## WHAT THE TASK REQUIRES:
Write down the listing again exactly as it appears below, without its pictures.

## DATA SECTION:
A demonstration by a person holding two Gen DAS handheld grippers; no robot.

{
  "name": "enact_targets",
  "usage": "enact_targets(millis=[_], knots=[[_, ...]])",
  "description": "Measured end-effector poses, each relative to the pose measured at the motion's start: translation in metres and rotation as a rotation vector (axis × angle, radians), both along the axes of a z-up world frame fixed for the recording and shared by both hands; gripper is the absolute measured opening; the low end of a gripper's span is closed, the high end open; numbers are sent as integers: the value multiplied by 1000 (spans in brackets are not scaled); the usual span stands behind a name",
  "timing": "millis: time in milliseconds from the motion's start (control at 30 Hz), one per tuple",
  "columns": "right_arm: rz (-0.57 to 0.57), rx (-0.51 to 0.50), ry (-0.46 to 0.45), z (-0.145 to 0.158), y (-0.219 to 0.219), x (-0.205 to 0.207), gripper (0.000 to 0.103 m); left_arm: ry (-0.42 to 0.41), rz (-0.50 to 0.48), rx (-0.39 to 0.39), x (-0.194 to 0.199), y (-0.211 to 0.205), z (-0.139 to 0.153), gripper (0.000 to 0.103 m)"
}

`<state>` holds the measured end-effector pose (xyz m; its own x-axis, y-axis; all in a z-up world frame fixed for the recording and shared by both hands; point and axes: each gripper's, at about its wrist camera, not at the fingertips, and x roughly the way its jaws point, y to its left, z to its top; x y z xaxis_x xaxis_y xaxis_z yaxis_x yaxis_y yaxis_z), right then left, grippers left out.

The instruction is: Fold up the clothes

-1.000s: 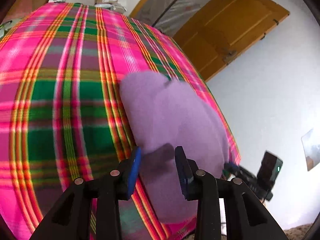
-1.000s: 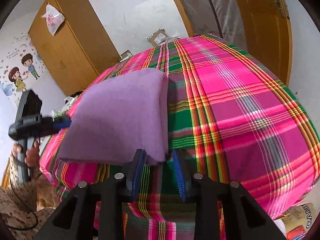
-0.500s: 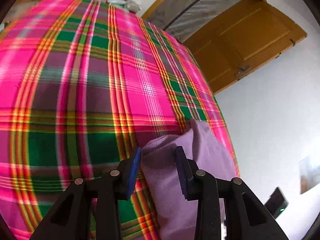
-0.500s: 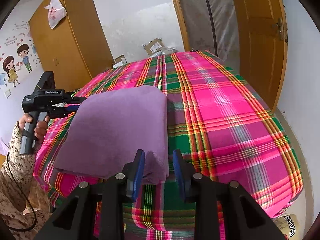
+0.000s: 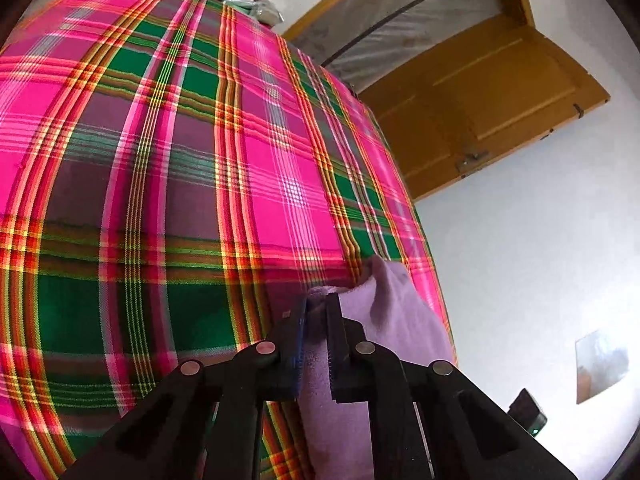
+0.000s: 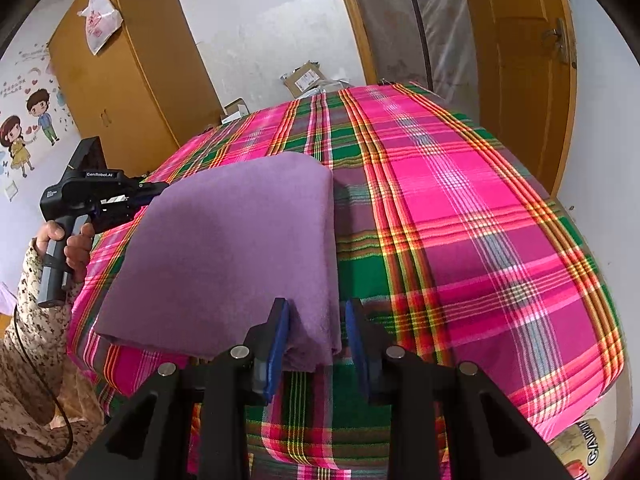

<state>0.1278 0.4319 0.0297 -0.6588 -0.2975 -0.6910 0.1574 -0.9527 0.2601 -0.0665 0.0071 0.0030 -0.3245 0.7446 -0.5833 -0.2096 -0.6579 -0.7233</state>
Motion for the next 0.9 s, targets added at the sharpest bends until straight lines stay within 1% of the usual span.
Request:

## OUTPUT FOR THIS EXERCISE:
A demonstration by a person holding two Gen DAS handheld grippers; no robot.

{
  "name": "enact_targets",
  "usage": "enact_targets(millis=[_], knots=[[_, ...]])",
  "description": "Measured end-effector poses, each relative to the pose measured at the motion's start: translation in metres and rotation as a rotation vector (axis × angle, radians), both along the axes of a z-up world frame fixed for the recording and shared by both hands; gripper is the absolute measured opening; the low end of a gripper's span is closed, the high end open; numbers are sent as integers: the value multiplied by 1000 (spans in brackets are not scaled); the usual span stands behind a name",
  "timing": "millis: time in milliseconds from the motion's start (control at 30 Hz), one per tuple",
  "columns": "right_arm: rz (-0.57 to 0.57), rx (-0.51 to 0.50), ry (-0.46 to 0.45), z (-0.145 to 0.158), y (-0.219 to 0.219), x (-0.205 to 0.207), gripper (0.000 to 0.103 m); left_arm: ry (-0.42 to 0.41), rz (-0.50 to 0.48), rx (-0.39 to 0.39), x (-0.194 to 0.199), y (-0.211 to 0.205), z (-0.139 to 0.153), gripper (0.000 to 0.103 m)"
}

`<state>` holds the measured end-effector pose (xyz m; its own x-axis, y-axis; all in a z-up world frame fixed for the recording and shared by both hands; point and axes: each gripper's, at about its wrist camera, not at the fingertips, and x roughly the way its jaws point, y to its left, z to its top; x y z xaxis_x xaxis_y xaxis_z yaxis_x yaxis_y yaxis_z), right then left, grippers left out.

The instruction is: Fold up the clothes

-1.000s: 
-1.000s: 
-0.500s: 
-0.500s: 
+0.000s: 
+0.000s: 

<state>0.1278 0.4319 0.0297 -0.6588 -0.2975 -0.6910 0.1574 -0.9527 0.2601 -0.0665 0.0071 0.0030 -0.3245 0.7446 -0.5833 -0.2096 -0.6579 -0.7233</state>
Motion for the next 0.9 s, targets added at the sharpest bends until straight lines stay within 1% of the usual span.
Request:

Nothing else is part of this exercise.